L'avantage de vivre dans un petit pays
comme la Belgique, c'est que les frontières ne sont jamais bien loin
et qu'il est relativement aisé de s'en aller vider un godet chez les
voisins.
Je ne me suis pas privé d'aller
vérifier qu'en France il existe aussi quelques cafés des sports, et
j'en ai profité pour en rapporter quelques commentaires avisés
échangés autour de quelques bons verres.
« Si on bat l'Allemagne, on
est en finale ! »
J'avoue
que cette prévision-là m'a un peu surpris. En toute honnêteté et
sans la moindre parcelle d'esprit partisan, je dirais plutôt que si
la France bat l'Allemagne, elle va en demi-finale. Pas en finale. À
moins qu'il existe une subtilité du règlement qui précise que
l'équipe qui bat la mannschaft
en quart accède d'office à la finale sans passer par la case demi
et sans toucher la prime ? Sinon, c'est faire quand même assez
peu de cas du Brésil et de la Colombie ; mais là, je suis déjà
moins objectif. N'empêche que, si j'en crois les commentaires, le
Brésil joue mal. Un peu comme les Belges, en quelque sorte : il
joue mal mais il gagne.
Je
dois avouer qu'au café des sports, certains ont des avis bien
tranchés sur la question de l'équilibre des forces entre la France
et l'Allemagne :
« L'Allemagne magique, belle
et puissante, gagnera toujours contre la France sauf à la belote. »
C'est
peut-être vrai, mais je n'en suis pas convaincu. Et de ce qui suit,
encore moins, bien que ça détienne également le mérite de
présenter la chose sous un aspect humoristique :
« Les Français, pour battre
les Allemands il vous faut comme toujours un coup de main des
Anglais, des Américains et des Russes. »
Je ne
suis pas sûr que celui qui a dit ça soit bien un Français... mais
de toute façon c'est mal barré, puisque tant les Anglais que les
Russes avaient déjà bouclé leurs valises depuis belle lurette, et
que si les Américains n'en ont pas encore fait autant, c'est parce
qu'ils ont réservé leur hôtel jusqu'au lendemain de la finale.
Un
aspect que la clientèle du café des sports semble ne pas négliger,
c'est le devoir d'honorer la mémoire d'Émile Coué et de sa célèbre
méthode :
« La France gagnera demain,
peut-être dans quatre ans les Allemands »

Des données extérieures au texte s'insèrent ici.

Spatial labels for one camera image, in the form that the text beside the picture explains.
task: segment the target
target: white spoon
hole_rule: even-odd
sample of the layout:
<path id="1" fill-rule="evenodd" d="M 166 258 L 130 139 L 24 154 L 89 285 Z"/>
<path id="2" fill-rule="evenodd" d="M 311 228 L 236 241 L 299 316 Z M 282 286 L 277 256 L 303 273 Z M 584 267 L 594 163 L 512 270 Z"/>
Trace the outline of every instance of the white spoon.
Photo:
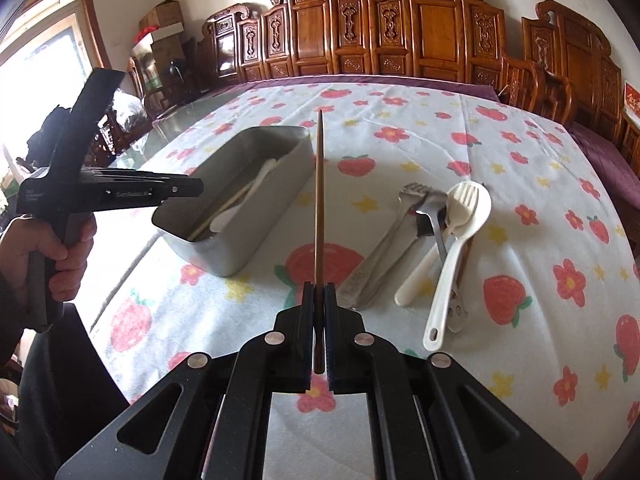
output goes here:
<path id="1" fill-rule="evenodd" d="M 449 219 L 453 225 L 456 225 L 451 234 L 456 237 L 456 240 L 449 248 L 447 259 L 442 266 L 422 338 L 423 346 L 430 352 L 440 350 L 444 340 L 451 285 L 456 275 L 462 247 L 485 224 L 491 212 L 491 196 L 484 186 L 477 182 L 461 182 L 459 186 L 462 189 L 456 190 L 454 198 L 450 203 L 447 202 Z M 468 221 L 460 225 L 460 219 L 464 218 L 468 218 Z"/>
<path id="2" fill-rule="evenodd" d="M 244 197 L 244 200 L 246 200 L 253 193 L 255 193 L 255 190 L 258 189 L 258 186 L 260 186 L 264 178 L 269 174 L 269 172 L 276 165 L 276 162 L 277 161 L 275 158 L 269 158 L 268 160 L 264 161 L 264 164 L 260 168 L 260 171 L 258 171 L 258 175 L 255 177 L 254 183 L 249 188 L 249 191 L 247 191 L 247 194 Z M 213 220 L 211 220 L 211 224 L 209 224 L 209 230 L 212 233 L 219 233 L 220 231 L 222 231 L 222 229 L 225 228 L 225 226 L 231 221 L 234 215 L 238 212 L 238 209 L 240 208 L 241 205 L 242 205 L 242 202 L 239 203 L 238 205 L 235 205 L 233 207 L 230 207 L 229 209 L 224 210 L 218 216 L 215 216 Z"/>

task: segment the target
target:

« On va les faire rouler dans
la farine. Oui, Monsieur ! »
« Le facteur déterminant sera
la condition physique. La différence se fera dans les vingt
dernières minutes du match : l'équipe la plus en forme
gagnera. Et je pense que la France est au top physiquement. »
J'ai
retenu aussi certains avis un peu curieux, comme celui-ci :
« Pour battre le Brésil à la
régulière il ne reste plus que deux pays voire trois : la
France et l'Argentine, avec un bémol pour les Pays-Bas. »
J'ai
peur de comprendre : il y aurait donc des équipes qui ne jouent
pas à la régulière ? Les Allemands, les Belges, les
Colombiens, les Costa-Ricains (et avec un bémol les Pays-Bas)
seraient donc des tricheurs ?
Comment
se débrouilleraient-ils pour ne pas gagner à la régulière ?
Soudoyer l'arbitre ou leurs adversaires ? Verser de la
mort-aux-rats dans leurs bidons de flotte ? Envoyer des ninjas
les terroriser la nuit à l'hôtel ou charger la mafia de leur
promettre les pires sévices en cas de victoire malencontreuse ? Ou en continuant à jouer mal, peut-être ?
Ce qui
suit est aussi un peu troublant...
« C'est fini, cette belle
équipe d'Allemagne. Aujourd'hui, il n'y a plus (ou presque plus) de
vrais Allemands, voilà pourquoi ils ne gagneront rien. »
La
race aryenne se perdrait-elle ? Un autre intervenant s'est
empressé de remettre l'église au milieu du village :
« C'est sûr que Lahm, Neuer,
Schweinsteiger, Müller, Kroos, Mertesacker, Hummels, Schürrle,
Götze, Höwedes, Draxler, Grosskreutz, Weidenfeller, Zieler, Ginter,
Kramer, Durm... ça ne sonne pas allemand. »
Ouf !
J'ai eu peur.
En
effet. C'est bien typiquement allemand, tout ça.
Heureusement
que ce sont les Français qui vont se taper la corvée d'affronter la
mannschaft et de
l'éliminer ! Nous, on n'aura affaire qu'à l'Argentine.